Hace dos años viajé a Cuba con la premonición de que pronto esta isla cambiaría, si no es que ya lo ha hecho. Una de las zonas que recorrí fue la antigua embajada americana en La Habana.

Los palos metálicos que rodeaban el recinto me causaron una impresión igual que la niña que iba en su scooter, alrededor de uno de los policías cubanos que patrullaban la zona.

Una mujer de Santiago de Cuba que volvía a casa del mercado sonrió con orgullo cuando le pedí que posara; no sólo llevaba la bandera americana en la cabeza, sino que estaba de pie delante de la bandera cubana pintada en la pared.

En otro caso, en la playa de Siboney, cerca de Santiago, un grupo de jóvenes se divertía un domingo por la tarde. En esa fotografía una de las chicas está bailando a horcajadas con otra, también tiene un pañuelo de una bandera americana en la cabeza.

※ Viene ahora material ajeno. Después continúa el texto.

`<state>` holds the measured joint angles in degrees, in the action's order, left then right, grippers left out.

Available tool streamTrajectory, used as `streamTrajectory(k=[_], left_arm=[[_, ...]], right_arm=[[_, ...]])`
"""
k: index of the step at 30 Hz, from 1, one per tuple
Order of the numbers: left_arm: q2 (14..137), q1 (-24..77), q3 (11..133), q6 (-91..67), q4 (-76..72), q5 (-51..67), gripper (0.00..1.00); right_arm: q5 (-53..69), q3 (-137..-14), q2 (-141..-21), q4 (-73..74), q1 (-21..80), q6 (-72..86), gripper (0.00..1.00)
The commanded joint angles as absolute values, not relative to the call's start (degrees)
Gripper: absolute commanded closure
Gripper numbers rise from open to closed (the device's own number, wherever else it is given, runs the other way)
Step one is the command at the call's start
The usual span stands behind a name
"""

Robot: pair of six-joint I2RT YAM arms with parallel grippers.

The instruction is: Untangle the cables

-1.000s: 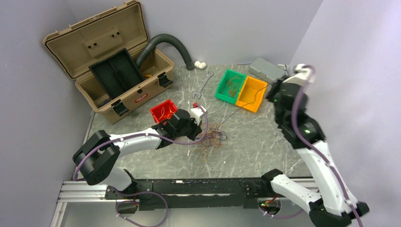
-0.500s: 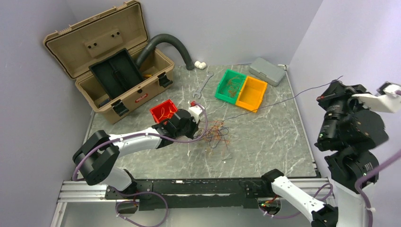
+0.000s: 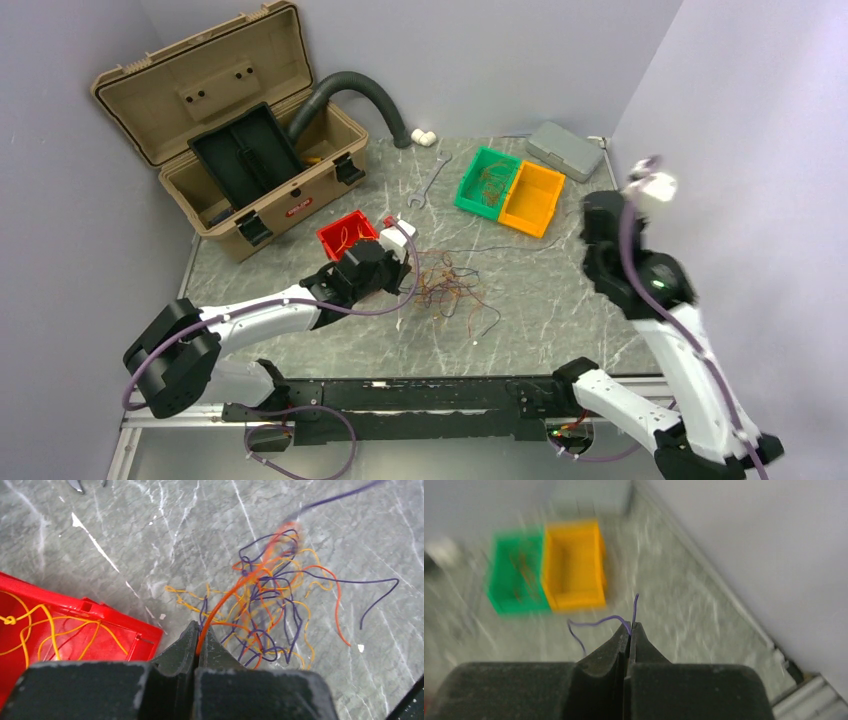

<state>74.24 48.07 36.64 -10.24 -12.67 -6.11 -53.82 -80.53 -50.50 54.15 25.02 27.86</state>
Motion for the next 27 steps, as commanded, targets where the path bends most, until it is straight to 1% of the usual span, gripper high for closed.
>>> streamTrajectory(k=[1,2,3,4,5,6,7,9,11,14,15,19,21,23,27], left_arm=[[73.93,48.21,37.45,-8.70,-16.20,-2.10,1.00],[73.92,48.19,37.56,-8.70,-16.08,-1.99,1.00],[73.93,48.17,37.47,-8.67,-16.19,-1.82,1.00],[73.95,48.16,37.26,-8.66,-16.50,-1.55,1.00],[73.92,48.16,37.19,-8.67,-16.73,-1.27,1.00],[73.98,48.24,37.22,-8.76,-16.81,-0.97,1.00],[74.21,48.24,37.30,-8.76,-16.79,-0.70,1.00],[74.59,48.18,37.66,-8.76,-16.35,-0.58,1.00],[74.74,48.25,37.87,-8.62,-16.06,-0.69,1.00],[74.86,48.19,38.14,-8.28,-15.66,-1.11,1.00],[75.00,48.18,38.19,-8.22,-15.60,-1.07,1.00],[74.80,48.18,38.02,-7.95,-15.89,-1.01,1.00],[74.88,48.17,38.18,-7.91,-15.72,-1.06,1.00],[74.84,48.22,38.27,-7.91,-15.39,-1.13,1.00],[75.19,48.25,38.13,-8.00,-16.01,-0.99,1.00]], right_arm=[[-36.79,-60.05,-50.55,58.48,24.22,39.53,1.00],[-35.31,-56.86,-49.33,56.66,23.69,40.45,1.00],[-34.04,-54.56,-48.28,54.50,23.20,40.62,0.94],[-32.02,-52.80,-47.64,52.64,22.61,40.02,0.68],[-29.02,-51.72,-47.11,48.67,22.16,37.45,0.37],[-25.03,-50.93,-47.01,46.84,21.99,34.26,0.22],[-21.25,-50.51,-47.29,44.01,21.95,31.00,0.18],[-12.44,-50.23,-48.85,38.80,22.06,22.66,0.17],[-4.38,-49.75,-50.21,34.10,22.14,17.68,0.17],[8.20,-47.51,-51.46,25.78,22.32,12.70,0.17],[10.52,-46.87,-51.95,23.11,22.43,11.99,0.17],[16.77,-46.38,-56.53,16.02,23.00,10.26,0.18],[19.88,-47.06,-59.54,13.82,23.54,9.88,0.20],[20.81,-47.48,-62.31,12.31,24.77,9.71,0.23],[19.56,-46.47,-65.75,8.63,27.05,9.89,0.34]])
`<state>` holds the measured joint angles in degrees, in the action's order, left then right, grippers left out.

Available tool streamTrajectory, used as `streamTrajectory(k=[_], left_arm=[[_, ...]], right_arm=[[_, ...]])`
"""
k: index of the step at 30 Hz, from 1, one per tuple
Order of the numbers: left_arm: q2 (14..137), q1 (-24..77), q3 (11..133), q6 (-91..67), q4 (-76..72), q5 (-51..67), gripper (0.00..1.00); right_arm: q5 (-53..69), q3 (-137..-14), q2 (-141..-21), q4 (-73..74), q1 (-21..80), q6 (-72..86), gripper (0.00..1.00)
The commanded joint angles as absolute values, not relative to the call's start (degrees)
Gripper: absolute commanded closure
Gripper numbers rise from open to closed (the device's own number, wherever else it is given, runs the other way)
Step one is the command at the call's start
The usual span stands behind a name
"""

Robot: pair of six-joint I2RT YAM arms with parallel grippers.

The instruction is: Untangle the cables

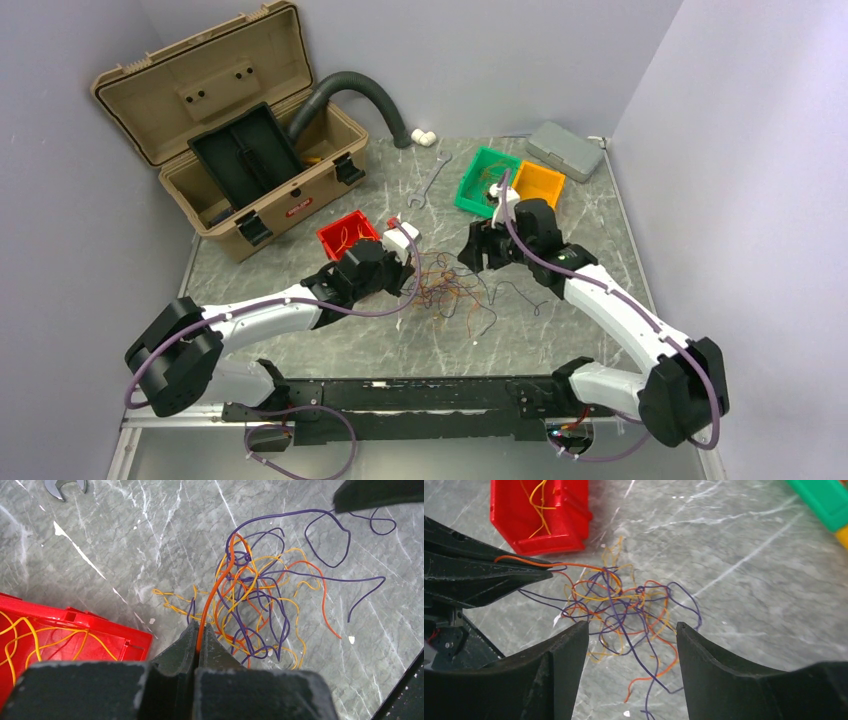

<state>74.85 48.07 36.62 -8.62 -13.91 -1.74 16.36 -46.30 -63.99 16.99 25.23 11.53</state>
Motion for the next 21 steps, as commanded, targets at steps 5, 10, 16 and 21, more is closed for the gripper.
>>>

En la escuela de arte de La Habana, ISA, al caminar por el estudio de los pintores, me encontré con una pintura no muy terminada con una calavera y otra vez un pañuelo en la cabeza.

Sea o no hecho con conciencia, positiva o negativa, la presencia de la bandera nunca se fue realmente.

A medida que se acercan las nuevas relaciones entre Cuba y los Estados Unidos es aún más evidente. La semana pasada no sólo se ha reabierto la Embajada de Estados Unidos en La Habana, sino que han aparecido imágenes de personas colgando la bandera, en sus negocios, en sus balcones y vistiéndola en sus ropas, mostrando su contenido de que una vez más tendrán la oportunidad de viajar y relacionarse con algunas de las personas que aman a sólo unas 90 millas a través del agua.